▶ **REQUIRED WORK**
Read the records below. Copy each line where the string "scalloped" occurs.

▶ **Extracted data entries**
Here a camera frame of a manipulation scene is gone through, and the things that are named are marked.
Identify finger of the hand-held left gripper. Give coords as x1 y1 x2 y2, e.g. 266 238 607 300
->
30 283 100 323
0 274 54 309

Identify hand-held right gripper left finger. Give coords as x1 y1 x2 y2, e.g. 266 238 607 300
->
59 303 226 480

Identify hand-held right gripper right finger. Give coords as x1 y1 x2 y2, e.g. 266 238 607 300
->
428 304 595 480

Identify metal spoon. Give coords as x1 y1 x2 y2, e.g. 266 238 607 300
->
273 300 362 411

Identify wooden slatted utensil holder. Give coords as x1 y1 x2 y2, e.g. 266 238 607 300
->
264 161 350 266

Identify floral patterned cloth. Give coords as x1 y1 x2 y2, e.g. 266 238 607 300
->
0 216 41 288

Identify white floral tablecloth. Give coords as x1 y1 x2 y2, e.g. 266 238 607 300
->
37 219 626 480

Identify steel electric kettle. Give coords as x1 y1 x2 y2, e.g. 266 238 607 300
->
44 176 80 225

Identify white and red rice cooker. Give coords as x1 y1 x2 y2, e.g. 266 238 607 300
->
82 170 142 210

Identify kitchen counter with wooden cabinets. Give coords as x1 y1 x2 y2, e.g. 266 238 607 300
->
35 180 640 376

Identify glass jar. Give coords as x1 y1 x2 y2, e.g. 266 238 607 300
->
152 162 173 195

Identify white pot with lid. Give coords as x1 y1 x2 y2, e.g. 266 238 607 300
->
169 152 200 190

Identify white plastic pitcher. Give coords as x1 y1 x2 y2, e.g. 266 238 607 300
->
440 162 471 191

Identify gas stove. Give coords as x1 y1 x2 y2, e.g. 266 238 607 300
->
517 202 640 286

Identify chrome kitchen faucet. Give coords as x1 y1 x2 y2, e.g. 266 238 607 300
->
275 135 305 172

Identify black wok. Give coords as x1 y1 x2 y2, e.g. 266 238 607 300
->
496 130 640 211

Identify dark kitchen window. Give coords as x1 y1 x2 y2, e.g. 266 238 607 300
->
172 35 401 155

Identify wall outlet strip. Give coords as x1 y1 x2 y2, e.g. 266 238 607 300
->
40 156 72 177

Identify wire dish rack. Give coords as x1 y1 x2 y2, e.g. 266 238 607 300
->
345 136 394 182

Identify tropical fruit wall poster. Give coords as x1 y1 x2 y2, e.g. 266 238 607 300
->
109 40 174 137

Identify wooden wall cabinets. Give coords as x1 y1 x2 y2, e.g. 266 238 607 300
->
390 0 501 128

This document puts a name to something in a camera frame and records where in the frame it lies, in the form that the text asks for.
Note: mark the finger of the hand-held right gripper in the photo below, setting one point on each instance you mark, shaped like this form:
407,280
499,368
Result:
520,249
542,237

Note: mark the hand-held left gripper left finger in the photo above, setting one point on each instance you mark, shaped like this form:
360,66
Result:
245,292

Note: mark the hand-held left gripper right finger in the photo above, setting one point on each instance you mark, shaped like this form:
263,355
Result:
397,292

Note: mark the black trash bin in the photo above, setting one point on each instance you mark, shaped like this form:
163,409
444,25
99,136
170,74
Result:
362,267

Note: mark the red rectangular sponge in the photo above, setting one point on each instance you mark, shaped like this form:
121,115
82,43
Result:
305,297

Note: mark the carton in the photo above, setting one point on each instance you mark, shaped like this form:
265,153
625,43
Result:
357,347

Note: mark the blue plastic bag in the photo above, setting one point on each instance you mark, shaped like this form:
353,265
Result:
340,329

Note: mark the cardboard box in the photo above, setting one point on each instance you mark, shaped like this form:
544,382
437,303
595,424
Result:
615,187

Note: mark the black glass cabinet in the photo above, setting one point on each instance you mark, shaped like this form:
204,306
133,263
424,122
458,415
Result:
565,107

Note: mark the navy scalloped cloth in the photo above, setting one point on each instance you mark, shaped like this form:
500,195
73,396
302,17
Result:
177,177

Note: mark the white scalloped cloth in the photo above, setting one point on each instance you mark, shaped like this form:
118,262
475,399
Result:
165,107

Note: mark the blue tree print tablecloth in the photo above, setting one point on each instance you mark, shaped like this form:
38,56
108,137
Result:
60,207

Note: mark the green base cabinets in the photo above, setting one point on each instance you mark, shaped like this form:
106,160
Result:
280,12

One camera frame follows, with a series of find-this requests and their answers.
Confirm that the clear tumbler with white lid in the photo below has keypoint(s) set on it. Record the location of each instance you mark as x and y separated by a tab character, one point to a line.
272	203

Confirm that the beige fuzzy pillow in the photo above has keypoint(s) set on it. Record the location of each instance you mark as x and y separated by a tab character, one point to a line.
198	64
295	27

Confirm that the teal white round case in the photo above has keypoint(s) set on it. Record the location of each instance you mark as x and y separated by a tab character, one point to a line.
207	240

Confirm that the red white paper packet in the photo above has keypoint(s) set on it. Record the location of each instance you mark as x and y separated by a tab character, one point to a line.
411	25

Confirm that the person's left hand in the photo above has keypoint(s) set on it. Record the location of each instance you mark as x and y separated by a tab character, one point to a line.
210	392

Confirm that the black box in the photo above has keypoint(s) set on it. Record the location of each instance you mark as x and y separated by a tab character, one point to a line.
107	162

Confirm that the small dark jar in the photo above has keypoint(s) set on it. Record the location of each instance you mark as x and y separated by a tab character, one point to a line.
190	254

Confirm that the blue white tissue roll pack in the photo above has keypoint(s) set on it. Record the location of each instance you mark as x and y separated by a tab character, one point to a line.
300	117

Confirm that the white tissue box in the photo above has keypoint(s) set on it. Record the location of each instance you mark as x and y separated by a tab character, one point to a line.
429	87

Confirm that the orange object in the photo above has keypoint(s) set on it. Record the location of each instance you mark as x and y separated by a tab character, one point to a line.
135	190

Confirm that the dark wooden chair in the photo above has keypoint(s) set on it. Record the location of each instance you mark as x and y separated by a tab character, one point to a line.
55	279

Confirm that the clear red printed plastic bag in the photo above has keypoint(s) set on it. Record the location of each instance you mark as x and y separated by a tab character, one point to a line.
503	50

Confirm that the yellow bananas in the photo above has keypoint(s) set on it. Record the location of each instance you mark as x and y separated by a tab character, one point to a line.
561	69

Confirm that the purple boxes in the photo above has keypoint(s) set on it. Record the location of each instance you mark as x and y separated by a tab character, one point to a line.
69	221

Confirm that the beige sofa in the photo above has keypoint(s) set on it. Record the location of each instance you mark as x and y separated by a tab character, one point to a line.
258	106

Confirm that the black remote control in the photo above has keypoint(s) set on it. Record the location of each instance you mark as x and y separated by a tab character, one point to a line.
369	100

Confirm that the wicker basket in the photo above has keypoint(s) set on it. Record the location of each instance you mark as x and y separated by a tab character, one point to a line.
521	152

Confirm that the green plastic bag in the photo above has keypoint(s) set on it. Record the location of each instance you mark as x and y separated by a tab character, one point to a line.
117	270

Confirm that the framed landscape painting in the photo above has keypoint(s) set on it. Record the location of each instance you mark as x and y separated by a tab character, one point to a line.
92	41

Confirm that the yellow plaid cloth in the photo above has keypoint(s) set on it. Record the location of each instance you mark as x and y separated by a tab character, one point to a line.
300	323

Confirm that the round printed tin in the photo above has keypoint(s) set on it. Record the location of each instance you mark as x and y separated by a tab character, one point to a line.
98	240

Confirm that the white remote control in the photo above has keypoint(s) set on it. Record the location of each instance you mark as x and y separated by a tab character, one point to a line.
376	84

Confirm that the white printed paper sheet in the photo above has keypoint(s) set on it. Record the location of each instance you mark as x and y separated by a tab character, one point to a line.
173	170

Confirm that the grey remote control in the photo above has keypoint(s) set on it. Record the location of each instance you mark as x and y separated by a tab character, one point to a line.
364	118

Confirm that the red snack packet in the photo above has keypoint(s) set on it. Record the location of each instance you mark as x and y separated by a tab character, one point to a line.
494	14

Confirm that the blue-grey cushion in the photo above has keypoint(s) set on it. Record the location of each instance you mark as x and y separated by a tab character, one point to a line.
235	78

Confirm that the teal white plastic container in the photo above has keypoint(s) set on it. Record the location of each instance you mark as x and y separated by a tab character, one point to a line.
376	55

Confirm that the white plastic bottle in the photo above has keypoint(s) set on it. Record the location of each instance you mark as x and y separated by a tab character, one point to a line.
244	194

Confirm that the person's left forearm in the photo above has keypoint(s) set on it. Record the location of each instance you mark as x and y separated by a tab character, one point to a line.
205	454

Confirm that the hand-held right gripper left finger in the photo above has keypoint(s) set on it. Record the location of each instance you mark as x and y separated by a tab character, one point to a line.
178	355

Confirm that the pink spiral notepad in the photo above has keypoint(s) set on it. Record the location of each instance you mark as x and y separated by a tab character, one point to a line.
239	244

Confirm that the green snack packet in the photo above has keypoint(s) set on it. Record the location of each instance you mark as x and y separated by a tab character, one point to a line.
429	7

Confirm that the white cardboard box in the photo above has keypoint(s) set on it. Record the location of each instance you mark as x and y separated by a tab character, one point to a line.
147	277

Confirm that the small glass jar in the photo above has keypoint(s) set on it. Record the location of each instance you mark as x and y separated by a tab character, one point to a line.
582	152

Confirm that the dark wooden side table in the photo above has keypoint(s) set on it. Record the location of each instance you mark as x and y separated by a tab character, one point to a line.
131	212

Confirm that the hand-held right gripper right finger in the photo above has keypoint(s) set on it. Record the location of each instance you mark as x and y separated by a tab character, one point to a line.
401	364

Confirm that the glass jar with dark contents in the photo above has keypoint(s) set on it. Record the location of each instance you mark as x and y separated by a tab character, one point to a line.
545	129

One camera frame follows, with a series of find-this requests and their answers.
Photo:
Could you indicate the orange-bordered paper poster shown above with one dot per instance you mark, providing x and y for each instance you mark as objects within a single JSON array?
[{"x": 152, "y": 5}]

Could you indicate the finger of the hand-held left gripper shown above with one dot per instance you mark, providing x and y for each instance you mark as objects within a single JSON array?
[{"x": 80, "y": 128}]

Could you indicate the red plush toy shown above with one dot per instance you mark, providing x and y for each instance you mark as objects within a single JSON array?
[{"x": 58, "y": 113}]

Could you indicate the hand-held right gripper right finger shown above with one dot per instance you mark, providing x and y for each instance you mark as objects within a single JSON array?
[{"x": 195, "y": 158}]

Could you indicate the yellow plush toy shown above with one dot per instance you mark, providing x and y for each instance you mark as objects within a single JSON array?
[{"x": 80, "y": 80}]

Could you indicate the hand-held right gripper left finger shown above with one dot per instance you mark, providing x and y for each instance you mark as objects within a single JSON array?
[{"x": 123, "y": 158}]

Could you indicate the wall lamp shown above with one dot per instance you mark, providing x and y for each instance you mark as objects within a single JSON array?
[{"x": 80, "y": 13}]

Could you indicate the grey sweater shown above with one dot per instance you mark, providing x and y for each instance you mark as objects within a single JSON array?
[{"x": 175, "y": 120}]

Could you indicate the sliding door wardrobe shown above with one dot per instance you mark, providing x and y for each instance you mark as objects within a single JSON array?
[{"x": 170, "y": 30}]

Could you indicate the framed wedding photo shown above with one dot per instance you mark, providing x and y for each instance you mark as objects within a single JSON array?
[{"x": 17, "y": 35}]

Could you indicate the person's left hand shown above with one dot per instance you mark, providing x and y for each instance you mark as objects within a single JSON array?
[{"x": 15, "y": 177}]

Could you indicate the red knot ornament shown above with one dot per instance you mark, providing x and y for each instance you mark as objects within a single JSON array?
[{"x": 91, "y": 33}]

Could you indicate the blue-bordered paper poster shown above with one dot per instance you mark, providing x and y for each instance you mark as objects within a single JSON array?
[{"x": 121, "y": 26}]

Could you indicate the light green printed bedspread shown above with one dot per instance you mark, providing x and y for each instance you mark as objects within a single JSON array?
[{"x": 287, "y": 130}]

▶ **RESPONSE FOR THIS EXERCISE**
Note: mark the navy scalloped cloth in the photo above, setting one point on each instance you mark, shaped like this form:
Note: mark the white scalloped cloth in the photo above, setting one point on each instance you mark, shaped like this form:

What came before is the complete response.